The next day, I was standing on an All Hands and Hearts base camp in Yabucoa. The volunteer team there was preparing for a major undertaking the next day – rehabbing a baseball field right behind their base. There are more than 500 Little Leaguers on more than 50 teams in this municipality, an area that once had at least 20 fields. Now, there are only two halfway usable fields. But within a span of hours, this one would become more than useable again.
ahh-ball-fieldI walked around the field and stood behind home plate, cleaning the dirt off of it with my shoe. I knelt down and took a photo, the field unfolding before me and the All Hands and Hearts base in the background. And just like that, the dirt of Puerto Rico became something I could never wash off. You don’t have to tell me what baseball is in Puerto Rico. I love baseball. I know Puerto Rico is home to four MLB Hall of Famers, and current stars like Carlos Correa, Enrique Hernandez, Yadier Molina, and many more. I know exactly what that field will mean to that community and the youth who will play there.

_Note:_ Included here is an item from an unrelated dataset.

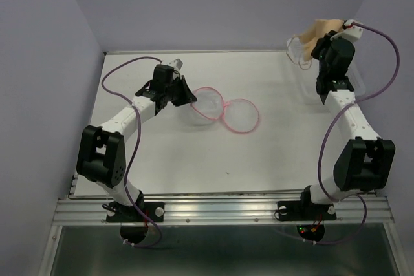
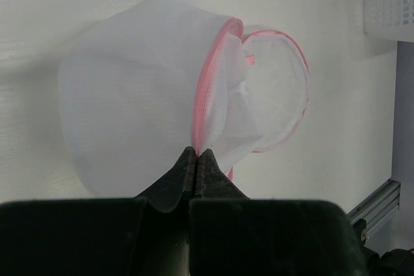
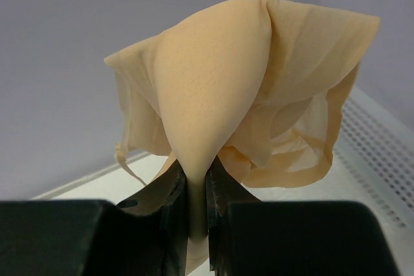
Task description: Unzip the laundry bag and remove the bra
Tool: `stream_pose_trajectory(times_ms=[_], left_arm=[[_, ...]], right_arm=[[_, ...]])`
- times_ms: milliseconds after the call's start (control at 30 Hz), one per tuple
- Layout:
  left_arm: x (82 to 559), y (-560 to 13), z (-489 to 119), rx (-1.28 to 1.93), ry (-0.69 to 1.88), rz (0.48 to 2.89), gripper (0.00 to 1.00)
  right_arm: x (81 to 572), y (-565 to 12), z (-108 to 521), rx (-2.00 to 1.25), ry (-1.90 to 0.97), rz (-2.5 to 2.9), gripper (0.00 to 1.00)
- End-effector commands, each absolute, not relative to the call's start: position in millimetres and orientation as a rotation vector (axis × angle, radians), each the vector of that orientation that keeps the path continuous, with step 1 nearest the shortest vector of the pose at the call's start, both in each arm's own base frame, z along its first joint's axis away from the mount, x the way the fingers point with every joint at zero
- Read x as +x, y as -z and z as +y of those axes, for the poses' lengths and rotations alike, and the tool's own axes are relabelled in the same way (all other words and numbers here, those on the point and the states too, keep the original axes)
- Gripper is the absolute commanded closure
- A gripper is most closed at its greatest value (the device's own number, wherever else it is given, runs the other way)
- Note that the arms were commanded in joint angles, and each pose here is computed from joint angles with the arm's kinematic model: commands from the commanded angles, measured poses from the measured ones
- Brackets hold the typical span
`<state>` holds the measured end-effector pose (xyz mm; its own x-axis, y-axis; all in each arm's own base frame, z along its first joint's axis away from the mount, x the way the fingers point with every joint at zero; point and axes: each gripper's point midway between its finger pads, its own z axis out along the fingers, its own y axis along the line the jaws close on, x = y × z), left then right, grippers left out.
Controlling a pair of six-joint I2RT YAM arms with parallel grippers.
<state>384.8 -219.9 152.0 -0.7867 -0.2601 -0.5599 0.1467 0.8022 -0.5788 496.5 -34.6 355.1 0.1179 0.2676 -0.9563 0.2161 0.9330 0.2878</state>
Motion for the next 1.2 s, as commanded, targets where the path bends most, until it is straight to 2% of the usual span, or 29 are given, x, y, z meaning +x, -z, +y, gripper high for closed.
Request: stream_pose_trajectory(times_ms=[0, 167, 200, 267, 300, 433, 533, 700, 933, 1167], left_arm=[[392, -174, -219, -0.045, 0.81, 2.269, 1.0], [394, -175, -219, -0.045, 0.803, 2.275, 1.0], [395, -176, -218, -0.046, 0.8, 2.272, 1.0], [396, -175, -218, -0.048, 0.795, 2.275, 1.0], [396, -174, -218, -0.048, 0.795, 2.278, 1.0], [395, -170, -220, -0.047, 0.809, 2.293, 1.0], [394, -165, -219, -0.058, 0.799, 2.303, 1.0], [394, -161, -218, -0.08, 0.797, 2.309, 1.0], [394, -157, -214, -0.087, 0.798, 2.317, 1.0], [392, -154, -216, -0.093, 0.81, 2.31, 1.0]], right_arm=[[513, -328, -97, 0.533, 0.049, 1.53, 0.94], [537, -289, -135, 0.639, 0.153, 1.602, 0.8], [540, -283, -140, 0.656, 0.178, 1.619, 0.61], [545, -268, -149, 0.716, 0.221, 1.651, 0.12], [546, -265, -149, 0.73, 0.219, 1.66, 0.0], [545, -261, -124, 0.644, 0.093, 1.741, 0.0], [529, -276, -81, 0.53, 0.014, 1.76, 0.0], [480, -272, -17, 0.481, -0.085, 1.818, 0.0], [428, -154, 82, 0.366, -0.459, 2.158, 0.0], [408, -106, 134, 0.248, -0.759, 2.278, 0.0]])
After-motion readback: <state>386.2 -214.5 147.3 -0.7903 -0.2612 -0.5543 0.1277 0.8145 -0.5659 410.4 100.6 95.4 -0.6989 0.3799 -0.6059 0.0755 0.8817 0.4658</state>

I worked around the Army for a long time, and there was a phrase I heard a lot.
“I’ve got your six.”
I’ve got your back. I won’t let you down. You won’t get hurt or fail because I am here. When you see Puerto Rico, there’s no unseeing it. I can ask “Why?” all day long, but at the end of every day, this is my country. This is where it is right now. And there is a lot of work to do.
I understand that there will never be enough money, that things will not unfold perfectly, that mistakes will be made. It’s what happens in high intensity situations that involve so many unknowns and so many divisions. I see a broken and damaged island and I feel the hurt.
On the heels of an unexpected barrier involving old slave laws that I still don’t understand, it all feels a little hopeless. But on a baseball field, dirt on my knees, with home plate right in front of me, there is hope. Some Little League baseball players with dreams in their hearts are going to hit their first home runs right there. It’s hope. It’s powerful. We can’t afford to forget Puerto Rico, because this is our country right now. And our country needs the hope that comes with a true and focused recovery that will be decades in the making.
The only thing left to say is, “I’ve got your six.”